I can’t admit this to Terry, but I
still don’t fully understand what sparring is. At least I know it’s practice
fighting, but I don’t get how you gauge how far to go, how hard to hit, or how
the trainers regulate the action, and the action here isn’t making it any
clearer. Three rings— the fourth belongs to Johnny Rodz’s Unpredictable School
of Pro Wrestling—are alive with the sounds of sparring: guttural exhalations,
slapped leather, stentorian admonitions from the ropes.

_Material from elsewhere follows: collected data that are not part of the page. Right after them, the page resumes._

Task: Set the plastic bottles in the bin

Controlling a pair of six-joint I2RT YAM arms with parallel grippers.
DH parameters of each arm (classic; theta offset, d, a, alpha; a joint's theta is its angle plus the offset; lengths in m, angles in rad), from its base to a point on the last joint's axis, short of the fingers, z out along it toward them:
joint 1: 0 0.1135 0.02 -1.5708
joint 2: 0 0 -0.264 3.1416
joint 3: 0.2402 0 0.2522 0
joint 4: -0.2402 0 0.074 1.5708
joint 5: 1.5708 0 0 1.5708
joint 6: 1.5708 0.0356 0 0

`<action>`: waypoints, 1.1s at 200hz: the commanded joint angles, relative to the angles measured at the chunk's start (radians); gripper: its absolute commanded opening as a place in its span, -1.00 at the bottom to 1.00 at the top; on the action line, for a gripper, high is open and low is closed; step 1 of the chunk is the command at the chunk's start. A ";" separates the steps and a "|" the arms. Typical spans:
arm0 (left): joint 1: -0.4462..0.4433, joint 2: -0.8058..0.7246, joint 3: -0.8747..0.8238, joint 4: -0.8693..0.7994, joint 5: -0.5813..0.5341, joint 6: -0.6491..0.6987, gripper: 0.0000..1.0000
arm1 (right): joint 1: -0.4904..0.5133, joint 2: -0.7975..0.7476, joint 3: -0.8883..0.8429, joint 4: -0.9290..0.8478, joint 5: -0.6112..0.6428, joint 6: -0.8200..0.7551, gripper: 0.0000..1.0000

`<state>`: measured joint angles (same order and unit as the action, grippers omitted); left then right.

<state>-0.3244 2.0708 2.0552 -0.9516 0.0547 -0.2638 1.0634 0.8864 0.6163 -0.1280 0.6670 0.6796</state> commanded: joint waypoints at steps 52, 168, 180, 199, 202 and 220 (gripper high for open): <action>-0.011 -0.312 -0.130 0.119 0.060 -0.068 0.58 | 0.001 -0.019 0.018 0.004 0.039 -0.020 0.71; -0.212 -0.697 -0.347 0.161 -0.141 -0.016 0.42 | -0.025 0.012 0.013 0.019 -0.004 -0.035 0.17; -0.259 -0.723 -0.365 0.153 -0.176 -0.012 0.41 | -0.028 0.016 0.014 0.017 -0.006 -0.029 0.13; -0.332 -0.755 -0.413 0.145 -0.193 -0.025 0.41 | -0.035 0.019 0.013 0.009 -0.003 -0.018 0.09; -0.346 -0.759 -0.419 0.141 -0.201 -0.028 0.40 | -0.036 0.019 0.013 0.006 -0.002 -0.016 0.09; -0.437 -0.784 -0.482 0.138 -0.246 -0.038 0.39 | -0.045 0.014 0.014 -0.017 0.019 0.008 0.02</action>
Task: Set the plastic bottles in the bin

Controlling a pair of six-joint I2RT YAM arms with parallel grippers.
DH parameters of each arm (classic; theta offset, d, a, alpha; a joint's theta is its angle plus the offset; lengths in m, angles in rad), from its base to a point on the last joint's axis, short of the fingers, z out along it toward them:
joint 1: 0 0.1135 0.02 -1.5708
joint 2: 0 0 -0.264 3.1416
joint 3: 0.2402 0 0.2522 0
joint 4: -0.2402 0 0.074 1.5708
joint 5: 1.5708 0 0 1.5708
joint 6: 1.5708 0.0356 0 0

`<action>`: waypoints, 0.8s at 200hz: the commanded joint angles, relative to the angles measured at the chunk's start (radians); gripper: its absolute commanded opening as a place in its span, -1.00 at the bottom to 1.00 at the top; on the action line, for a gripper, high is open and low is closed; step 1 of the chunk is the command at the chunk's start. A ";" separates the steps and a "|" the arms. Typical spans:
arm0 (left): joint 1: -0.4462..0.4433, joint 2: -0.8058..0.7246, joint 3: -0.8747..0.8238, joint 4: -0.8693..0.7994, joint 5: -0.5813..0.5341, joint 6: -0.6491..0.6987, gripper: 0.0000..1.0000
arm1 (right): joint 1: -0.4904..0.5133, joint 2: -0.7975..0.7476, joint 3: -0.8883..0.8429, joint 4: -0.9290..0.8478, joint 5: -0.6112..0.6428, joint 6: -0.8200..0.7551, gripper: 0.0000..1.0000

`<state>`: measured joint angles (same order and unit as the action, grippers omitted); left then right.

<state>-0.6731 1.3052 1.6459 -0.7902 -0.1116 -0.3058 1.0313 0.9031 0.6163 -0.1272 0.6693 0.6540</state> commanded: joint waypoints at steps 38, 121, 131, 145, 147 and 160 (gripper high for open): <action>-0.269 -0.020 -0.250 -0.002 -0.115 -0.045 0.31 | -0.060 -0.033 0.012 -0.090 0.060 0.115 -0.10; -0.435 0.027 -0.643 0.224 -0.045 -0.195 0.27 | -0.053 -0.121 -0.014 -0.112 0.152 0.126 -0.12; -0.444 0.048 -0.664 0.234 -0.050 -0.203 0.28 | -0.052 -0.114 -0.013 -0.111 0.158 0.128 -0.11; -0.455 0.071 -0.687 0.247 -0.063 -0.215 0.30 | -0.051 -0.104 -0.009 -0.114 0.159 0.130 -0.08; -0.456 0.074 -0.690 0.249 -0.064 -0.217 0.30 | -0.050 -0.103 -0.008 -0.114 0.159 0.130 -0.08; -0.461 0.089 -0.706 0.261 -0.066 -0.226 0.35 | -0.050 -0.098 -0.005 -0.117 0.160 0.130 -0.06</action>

It’s the first time
I’ve seen fighting up close, and the noises are squishy and snuffly, nothing
like the clear metallic cracks on movie soundtracks. When someone connects with
an uppercut, there’s a muted splash. A blow to the head clicks on the headgear,
or is a wet rag on the face. Patterns form in the breath whenever a punch
derails it from the engine regularity—whiffle begets snort, pchew-pchew begets
hmph—and their
satin trunks swish and their boots
bang through the canvas and make a blunt
drum of the hollow ring. “Get him
back, Jemique!” “Body! Body! BODEEE!” Trainers are furious spouses, taking it
personally when their fighter does a dumb move. Then one session will suddenly
pull the whole gym around it like a birthday
cake, and the yelling keeps
climbing to higher registers, the pace
escalates, every punch spraying a sweat fountain; someone bleeds; everyone
screams advice; until a Latino guy with a walking stick—his name is Sinbad—
just lets rip, topping out the racket: “Ayeeeee! Ayeeeee! Ayeeeee!”
When a session is done, the
combatants embrace. Even if it looked
like war, they do this, and the pack dissolves and the next pair steps in. I am
thrilled by the whole thing. It doesn’t strike me as vio- lent. I see it as an
abstruse language that I know slightly, as if I were in Tokyo after a year of
Japanese lessons—my accent is convincing, I smile and nod, but, frankly, I
haven’t a clue what they’re going on about. It is clear that the only way to
get the subtleties of sparring is to spar, but even then, the rules may bend
for me. I want no special treatment. In London, I learned to play pool to burst
the ennui of pub blokes when a girl stepped up to the table—the way they
wouldn’t even bother watching a girl’s shots. I thought beating them at their
own game struck a blow for all women, and I thought so all over again with Sam
and my softball swing, and with Sam not wanting to be “pussy-whipped.” Now I’m thinking
it again. Let me spar, let me learn, let
me show what
women can do. This
is funny, because nobody’s telling me I can’t.